[PATCH 19/27] lib/parse-sexp: support regular expressions

Subject: [PATCH 19/27] lib/parse-sexp: support regular expressions

Date: Fri, 30 Jul 2021 09:55:59 -0300

To: notmuch@notmuchmail.org

Cc: David Bremner

From: David Bremner


At least to the degree that the Xapian QueryParser parser based parser
also supports them.
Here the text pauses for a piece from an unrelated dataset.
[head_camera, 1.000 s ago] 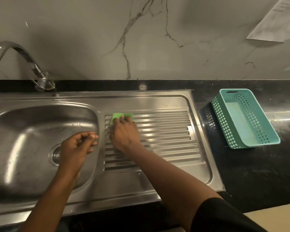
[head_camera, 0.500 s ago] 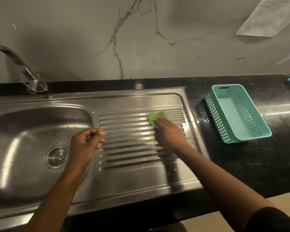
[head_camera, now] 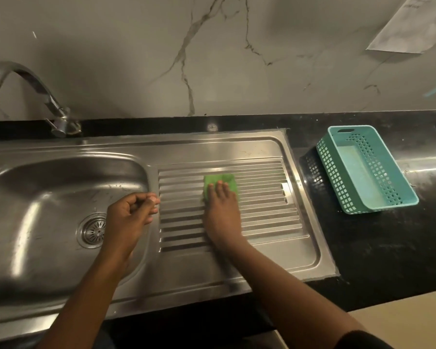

Support short alias 'rx' as it seems to make more
complex queries nicer to read.
---
 doc/man7/notmuch-sexp-queries.rst |  8 ++++
 lib/parse-sexp.cc                 | 54 ++++++++++++++++++-----
 test/T081-sexpr-search.sh         | 72 +++++++++++++++++++++++++++++++
 3 files changed, 124 insertions(+), 10 deletions(-)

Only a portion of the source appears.